Going Beyond Test Coverage

5 minute read

Why are you writing automated tests for your project? I hope the answer is to find defects! Writing tests is not free - someone somewhere must design, develop and maintain them. All of this is expensive so we must get something out of our investment.

So how are you proving that your automated tests are valuable and what is the value they deliver?

What is Value? Automated Tests that Always Pass or Fail?

Automated tests are at there most valuable when they catch defects/bugs.

What value do tests that always pass or fail generate? Probably not much - perhaps they even detract! In my experience, the tests slowly become ignored noise due to a constant pass/fail state which will either be attributed to a ‘flakiness’ or a ‘reliable’ feature. Who knows if that is the case.

If your automated tests always pass or fail it is time to review them. An automated test suite that doesn’t catch any defects isn’t useful. Nor is a test suite that cries wolf all the time. There are multiple reasons why this could be the case perhaps the test suite isn’t rigorous enough or asks the wrong questions.

Test Coverage - a Poor Metric for Value

Test coverage doesn’t prove you have valuable tests.

If we agree that valuable tests are those that find defects then tracking test coverage doesn’t tell us anything about value. Test coverage doesn’t tell us if a test catches defects. If I have a project with 100% test coverage does that mean I have a valuable test pack?

We cannot answer this question. We need to dig deeper.

Going Beyond Test Coverage

So if Test Coverage is a poor metric what metrics work well for discovering value? There are many you could use - I have picked out a few I like.

To implement these metrics you will probably need to combine some manual effort with automated reporting. But the results are worth it. You will start to see how valuable your tests are.

Metric 1: False Negative Rate

If you cannot fix a test you must remove it!

Flakiness, flapping tests, unreliable tests - most test suites have them. Tests which for whatever reason sometimes fail. It could be down to multiple things; environment, poor design, strict assertions or a timing issue.

Tracking these failures is very important. You want to see which tests have a high false-negative rate because these tests are detracting value from your suite. They are noise. Once you identify these tests you have two options. Fix or remove them.

Some objections to removal I have come across:

Tests an Important Feature

The unreliable test is important - we need it to test feature X.

An inconsistent test cannot be relied upon. If the test fails do you have confidence in that failure? Does your team? It is much better to remove or redesign the test.

Inconsistent tests will eventually be ignored by the team. You do not want that.

Test Coverage will Drop

Again test coverage doesn’t tell us anything about value. Test coverage is not as important as valuable working tests are.

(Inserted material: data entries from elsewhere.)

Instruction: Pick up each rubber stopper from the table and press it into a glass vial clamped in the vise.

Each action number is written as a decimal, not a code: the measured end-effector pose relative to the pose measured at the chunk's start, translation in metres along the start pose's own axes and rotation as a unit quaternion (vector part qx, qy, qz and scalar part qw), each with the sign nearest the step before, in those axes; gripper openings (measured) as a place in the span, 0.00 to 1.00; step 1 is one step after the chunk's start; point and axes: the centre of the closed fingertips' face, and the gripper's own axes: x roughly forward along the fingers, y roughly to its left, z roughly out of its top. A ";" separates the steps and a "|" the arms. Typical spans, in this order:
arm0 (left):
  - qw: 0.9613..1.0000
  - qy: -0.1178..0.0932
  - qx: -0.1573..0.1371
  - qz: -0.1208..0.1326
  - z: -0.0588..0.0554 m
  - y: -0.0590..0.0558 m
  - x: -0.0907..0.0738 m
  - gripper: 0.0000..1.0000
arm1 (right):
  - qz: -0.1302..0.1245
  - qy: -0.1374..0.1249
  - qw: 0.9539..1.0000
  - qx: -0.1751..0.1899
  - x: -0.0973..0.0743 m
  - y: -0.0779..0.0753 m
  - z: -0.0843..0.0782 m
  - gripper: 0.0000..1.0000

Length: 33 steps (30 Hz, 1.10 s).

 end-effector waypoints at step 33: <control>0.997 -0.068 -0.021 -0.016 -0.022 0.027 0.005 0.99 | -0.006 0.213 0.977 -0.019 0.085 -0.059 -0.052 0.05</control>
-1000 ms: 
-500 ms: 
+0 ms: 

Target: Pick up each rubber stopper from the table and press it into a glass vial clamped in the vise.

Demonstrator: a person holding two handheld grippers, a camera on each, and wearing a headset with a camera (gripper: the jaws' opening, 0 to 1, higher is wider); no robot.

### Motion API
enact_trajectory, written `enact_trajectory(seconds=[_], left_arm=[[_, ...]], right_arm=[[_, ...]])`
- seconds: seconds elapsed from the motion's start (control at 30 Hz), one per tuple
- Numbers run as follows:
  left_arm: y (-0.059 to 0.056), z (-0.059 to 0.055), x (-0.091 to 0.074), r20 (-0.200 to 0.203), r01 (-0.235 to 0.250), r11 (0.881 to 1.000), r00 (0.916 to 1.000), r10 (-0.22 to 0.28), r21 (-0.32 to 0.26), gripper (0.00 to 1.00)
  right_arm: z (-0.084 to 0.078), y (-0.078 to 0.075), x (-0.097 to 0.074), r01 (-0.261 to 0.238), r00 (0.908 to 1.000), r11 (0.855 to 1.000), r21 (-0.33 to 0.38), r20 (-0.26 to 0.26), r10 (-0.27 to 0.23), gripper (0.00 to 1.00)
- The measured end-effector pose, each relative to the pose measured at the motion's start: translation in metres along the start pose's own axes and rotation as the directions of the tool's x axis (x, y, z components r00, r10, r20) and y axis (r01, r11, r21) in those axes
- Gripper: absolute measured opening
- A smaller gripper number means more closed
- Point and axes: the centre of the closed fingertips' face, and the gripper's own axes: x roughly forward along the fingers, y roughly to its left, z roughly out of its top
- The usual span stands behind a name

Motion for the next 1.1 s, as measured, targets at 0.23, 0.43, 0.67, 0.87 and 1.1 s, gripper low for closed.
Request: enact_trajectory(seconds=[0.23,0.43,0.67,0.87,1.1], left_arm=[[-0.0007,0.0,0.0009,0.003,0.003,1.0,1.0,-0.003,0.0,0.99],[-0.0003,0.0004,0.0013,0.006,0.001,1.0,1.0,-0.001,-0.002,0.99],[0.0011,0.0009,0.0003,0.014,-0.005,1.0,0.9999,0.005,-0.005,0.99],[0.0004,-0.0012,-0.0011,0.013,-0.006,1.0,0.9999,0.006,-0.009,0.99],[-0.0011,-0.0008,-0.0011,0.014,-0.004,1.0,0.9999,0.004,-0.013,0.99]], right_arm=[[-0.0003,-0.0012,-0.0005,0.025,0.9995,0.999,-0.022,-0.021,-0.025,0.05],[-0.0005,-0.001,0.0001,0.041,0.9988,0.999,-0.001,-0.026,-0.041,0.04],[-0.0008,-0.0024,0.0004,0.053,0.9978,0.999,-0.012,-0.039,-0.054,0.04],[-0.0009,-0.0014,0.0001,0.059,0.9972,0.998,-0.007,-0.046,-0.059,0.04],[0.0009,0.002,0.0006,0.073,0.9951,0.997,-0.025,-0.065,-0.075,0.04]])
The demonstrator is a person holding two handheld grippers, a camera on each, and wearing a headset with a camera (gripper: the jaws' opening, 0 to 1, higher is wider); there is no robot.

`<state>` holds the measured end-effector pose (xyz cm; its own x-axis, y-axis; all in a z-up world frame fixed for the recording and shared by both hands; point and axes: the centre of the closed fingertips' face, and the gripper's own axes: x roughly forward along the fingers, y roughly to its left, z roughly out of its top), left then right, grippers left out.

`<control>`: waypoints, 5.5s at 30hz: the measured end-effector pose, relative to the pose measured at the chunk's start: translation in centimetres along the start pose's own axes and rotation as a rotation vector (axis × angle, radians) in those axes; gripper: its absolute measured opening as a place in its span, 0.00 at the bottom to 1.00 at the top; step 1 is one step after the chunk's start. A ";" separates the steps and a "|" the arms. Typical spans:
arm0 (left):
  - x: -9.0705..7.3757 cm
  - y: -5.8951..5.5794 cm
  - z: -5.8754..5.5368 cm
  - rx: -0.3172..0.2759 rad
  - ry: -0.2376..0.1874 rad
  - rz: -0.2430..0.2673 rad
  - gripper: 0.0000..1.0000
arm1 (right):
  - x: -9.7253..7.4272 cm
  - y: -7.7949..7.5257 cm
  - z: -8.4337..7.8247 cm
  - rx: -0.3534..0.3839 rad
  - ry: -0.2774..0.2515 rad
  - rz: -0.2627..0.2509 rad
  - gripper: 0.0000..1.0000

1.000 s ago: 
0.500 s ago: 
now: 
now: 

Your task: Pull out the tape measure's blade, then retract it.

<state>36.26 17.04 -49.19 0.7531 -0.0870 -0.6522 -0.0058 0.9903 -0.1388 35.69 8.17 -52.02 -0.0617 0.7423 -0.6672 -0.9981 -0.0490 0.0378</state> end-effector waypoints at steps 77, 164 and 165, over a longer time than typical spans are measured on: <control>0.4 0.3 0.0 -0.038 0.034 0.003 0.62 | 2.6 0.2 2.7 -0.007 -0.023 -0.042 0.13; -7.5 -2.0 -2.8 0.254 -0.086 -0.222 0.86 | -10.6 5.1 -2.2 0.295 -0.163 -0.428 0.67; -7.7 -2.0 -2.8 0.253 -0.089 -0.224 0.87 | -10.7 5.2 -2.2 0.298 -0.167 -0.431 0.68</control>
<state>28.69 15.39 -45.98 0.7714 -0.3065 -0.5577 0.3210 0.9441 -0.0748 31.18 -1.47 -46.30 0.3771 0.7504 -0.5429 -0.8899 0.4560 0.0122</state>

Metric 2: False Positive Rate

It is better to have a test suite that has failures in its execution than a 100% pass rate.

Worse than an unreliable test is a test that always passes so potentially missing defects. Every time you raise a defect ask the question should the automated tests have caught this? If the answer is yes and the test exists then note it down. Start to track how many times a test misses a defect.

If you have tests that are consistently missing defects you have a problem. Again you should redesign or remove that test. It is giving your team false confidence.

Metric 3: Execution Time

Slow test suite execution slows your team down and detracts value.

How long do your tests take to run? A test suite is most valuable when it provides fast feedback. This allows the team to quickly check work and act on the results. If your team has to wait for an overnight run of tests before release they will be slowed down. When a test suite slows down a team in this way it starts to detract value.

If you see your execution time creeping up then start to think about how you can bring it down. Hopefully, your tests are designed so they can be executed in any order without issues. If that is the case perhaps you could execute tests in parallel?

Metric 4: Confirmed Defects Raised

Tests that find defects are creating value.

This is a simple but powerful metric. Start to record how many defects a test has found. But not just count also record impact and criticality. Start to get a sense of how valuable the defects your tests find are. Use this to demonstrate the value or lack of your test suite brings to the project.

Metric 5: Defect Clustering

Defects often occur in clusters. Tracking these clusters will help you plan your tests.

Every tester has come across defect clustering even if they don’t realise it. Have you ever been working on something and have a gut feeling, this feature always breaks? That is defect clustering at work. Where you find a defect you will often find others and they can be described as a cluster.

Break your project into clusters. This could be done by feature or perhaps repository. Each time a defect is found by your test suite track what cluster it was found in. Start to see where the pattern forms. Use this to guide where you invest your time in a test suite.

Perhaps the Shopping Cart seems to always have issues but after tracking defects in clusters you find it is the Payment logic is the issue. Tracking this way goes one step beyond gut feel. You can prove that the tests you are planning to write will be valuable because you are using data to target troublesome areas of your application.

Writing Tests and Tracking Coverage is Not Enough

It is not enough to just write lots of tests that increase your test coverage metric. We can do better by focusing on tests that find defects. Finding defects is what we want from our test suites after all!

Tracking defects found, the impact of those defects and where they appear you can start to plan tests based on data and provide more value to your team.